* _TASK_
Of the entries below, restate word for word only the section that runs from the line with "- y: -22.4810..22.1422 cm" to the line with "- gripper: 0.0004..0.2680", counting both ends.

(Extracted records)
════

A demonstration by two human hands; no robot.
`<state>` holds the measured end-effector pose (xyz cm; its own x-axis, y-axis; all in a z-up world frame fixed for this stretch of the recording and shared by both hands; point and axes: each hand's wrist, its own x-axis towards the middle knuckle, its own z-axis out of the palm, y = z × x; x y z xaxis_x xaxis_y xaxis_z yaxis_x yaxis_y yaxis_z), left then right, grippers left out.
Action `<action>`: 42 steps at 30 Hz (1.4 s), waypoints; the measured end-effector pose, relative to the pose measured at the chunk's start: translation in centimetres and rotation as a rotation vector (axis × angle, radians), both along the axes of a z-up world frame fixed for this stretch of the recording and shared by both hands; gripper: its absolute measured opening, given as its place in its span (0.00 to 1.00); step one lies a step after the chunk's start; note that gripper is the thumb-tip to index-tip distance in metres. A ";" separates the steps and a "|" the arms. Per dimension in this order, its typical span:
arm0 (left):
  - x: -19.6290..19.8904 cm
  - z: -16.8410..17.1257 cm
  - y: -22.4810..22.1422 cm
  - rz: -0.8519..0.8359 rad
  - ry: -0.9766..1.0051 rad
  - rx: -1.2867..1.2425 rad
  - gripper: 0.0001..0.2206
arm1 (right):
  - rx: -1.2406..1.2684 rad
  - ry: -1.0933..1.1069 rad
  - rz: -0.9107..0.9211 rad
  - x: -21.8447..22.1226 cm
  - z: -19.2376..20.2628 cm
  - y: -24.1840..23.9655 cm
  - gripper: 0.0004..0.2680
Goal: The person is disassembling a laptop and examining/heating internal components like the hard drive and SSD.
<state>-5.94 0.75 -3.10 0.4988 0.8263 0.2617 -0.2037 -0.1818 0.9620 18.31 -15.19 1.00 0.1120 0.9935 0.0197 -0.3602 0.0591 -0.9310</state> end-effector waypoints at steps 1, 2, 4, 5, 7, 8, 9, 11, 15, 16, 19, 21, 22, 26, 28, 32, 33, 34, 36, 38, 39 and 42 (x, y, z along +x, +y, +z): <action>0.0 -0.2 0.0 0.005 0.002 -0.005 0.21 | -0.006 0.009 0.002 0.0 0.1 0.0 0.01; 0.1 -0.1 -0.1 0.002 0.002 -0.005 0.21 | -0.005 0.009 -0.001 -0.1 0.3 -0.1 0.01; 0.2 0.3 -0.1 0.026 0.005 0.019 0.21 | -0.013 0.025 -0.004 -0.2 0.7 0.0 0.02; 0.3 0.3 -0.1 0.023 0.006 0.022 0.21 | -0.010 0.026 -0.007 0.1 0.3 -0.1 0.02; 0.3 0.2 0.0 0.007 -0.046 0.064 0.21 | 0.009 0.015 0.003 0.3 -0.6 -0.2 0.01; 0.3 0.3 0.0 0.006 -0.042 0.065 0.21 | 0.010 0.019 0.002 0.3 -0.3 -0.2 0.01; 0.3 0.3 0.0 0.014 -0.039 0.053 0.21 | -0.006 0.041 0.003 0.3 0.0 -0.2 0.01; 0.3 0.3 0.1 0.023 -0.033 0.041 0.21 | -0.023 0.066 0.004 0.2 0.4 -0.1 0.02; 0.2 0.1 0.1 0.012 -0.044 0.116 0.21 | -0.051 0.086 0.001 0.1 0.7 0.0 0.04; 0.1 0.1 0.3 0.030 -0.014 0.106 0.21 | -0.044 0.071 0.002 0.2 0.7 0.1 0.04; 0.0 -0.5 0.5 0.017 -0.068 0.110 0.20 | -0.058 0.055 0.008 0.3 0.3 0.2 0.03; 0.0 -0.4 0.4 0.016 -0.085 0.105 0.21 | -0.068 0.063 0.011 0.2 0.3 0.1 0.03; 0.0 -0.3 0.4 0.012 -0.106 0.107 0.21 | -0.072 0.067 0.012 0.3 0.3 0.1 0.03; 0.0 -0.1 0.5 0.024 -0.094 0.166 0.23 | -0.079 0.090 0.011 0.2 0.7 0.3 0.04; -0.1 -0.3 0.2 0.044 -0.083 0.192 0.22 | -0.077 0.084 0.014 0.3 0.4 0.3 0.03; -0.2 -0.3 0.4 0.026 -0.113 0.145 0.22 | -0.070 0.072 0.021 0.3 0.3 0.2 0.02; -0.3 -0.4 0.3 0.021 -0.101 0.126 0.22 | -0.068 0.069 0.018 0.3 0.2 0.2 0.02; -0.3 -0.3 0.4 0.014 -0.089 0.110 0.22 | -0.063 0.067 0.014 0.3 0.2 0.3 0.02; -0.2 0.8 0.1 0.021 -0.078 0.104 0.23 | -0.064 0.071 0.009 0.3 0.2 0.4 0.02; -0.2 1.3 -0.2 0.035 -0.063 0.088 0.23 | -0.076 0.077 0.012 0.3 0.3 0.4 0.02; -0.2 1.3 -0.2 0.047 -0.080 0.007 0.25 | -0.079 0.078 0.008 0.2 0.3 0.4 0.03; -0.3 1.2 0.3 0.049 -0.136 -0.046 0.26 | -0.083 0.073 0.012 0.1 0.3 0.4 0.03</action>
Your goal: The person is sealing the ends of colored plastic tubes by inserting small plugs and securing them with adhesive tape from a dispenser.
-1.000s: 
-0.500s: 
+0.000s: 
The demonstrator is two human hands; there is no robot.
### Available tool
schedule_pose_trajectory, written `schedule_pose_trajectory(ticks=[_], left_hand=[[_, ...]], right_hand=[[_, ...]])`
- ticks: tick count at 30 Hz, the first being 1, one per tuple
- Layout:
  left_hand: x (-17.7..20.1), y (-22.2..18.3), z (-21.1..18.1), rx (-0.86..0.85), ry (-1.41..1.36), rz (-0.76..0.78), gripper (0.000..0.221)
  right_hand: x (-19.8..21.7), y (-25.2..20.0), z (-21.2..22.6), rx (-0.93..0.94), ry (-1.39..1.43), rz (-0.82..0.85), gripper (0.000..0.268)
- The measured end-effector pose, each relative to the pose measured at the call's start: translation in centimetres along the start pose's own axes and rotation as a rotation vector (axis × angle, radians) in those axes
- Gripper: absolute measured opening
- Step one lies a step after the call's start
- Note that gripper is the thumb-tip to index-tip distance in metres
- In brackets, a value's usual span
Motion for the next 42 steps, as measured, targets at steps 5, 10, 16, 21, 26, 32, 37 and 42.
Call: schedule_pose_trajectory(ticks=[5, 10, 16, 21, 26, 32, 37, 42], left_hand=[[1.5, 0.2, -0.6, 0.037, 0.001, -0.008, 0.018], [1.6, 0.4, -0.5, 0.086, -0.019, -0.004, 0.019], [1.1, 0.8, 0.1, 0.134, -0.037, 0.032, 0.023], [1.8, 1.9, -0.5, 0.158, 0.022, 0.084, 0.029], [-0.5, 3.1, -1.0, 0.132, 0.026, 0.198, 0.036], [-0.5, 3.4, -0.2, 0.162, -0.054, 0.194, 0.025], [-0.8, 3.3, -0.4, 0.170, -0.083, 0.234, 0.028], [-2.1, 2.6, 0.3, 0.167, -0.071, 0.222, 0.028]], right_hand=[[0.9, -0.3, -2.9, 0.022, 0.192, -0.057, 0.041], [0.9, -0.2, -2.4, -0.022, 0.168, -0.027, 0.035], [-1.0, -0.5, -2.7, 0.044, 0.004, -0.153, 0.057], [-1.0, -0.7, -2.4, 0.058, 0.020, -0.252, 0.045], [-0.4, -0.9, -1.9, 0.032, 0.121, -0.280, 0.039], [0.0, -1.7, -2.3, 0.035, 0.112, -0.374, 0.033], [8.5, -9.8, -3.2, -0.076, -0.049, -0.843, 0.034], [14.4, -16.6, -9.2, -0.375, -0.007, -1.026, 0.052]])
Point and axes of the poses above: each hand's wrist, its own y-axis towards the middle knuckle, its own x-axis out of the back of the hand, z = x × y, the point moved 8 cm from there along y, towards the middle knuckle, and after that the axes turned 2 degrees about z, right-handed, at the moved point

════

* _TASK ANSWER_
  - y: -22.4810..22.1422 cm
  - rz: -0.8519..0.8359 rad
  - ry: -0.9766..1.0051 rad
  - rx: -1.2867..1.2425 rad
  - gripper: 0.0001..0.2206
arm1 (right):
  - rx: -1.2406..1.2684 rad
  - ry: -1.0933..1.1069 rad
  - rz: -0.9107..0.9211 rad
  - x: -21.8447..22.1226 cm
  - z: -19.2376..20.2628 cm
  - y: -24.1840..23.9655 cm
  - gripper: 0.0004..0.2680

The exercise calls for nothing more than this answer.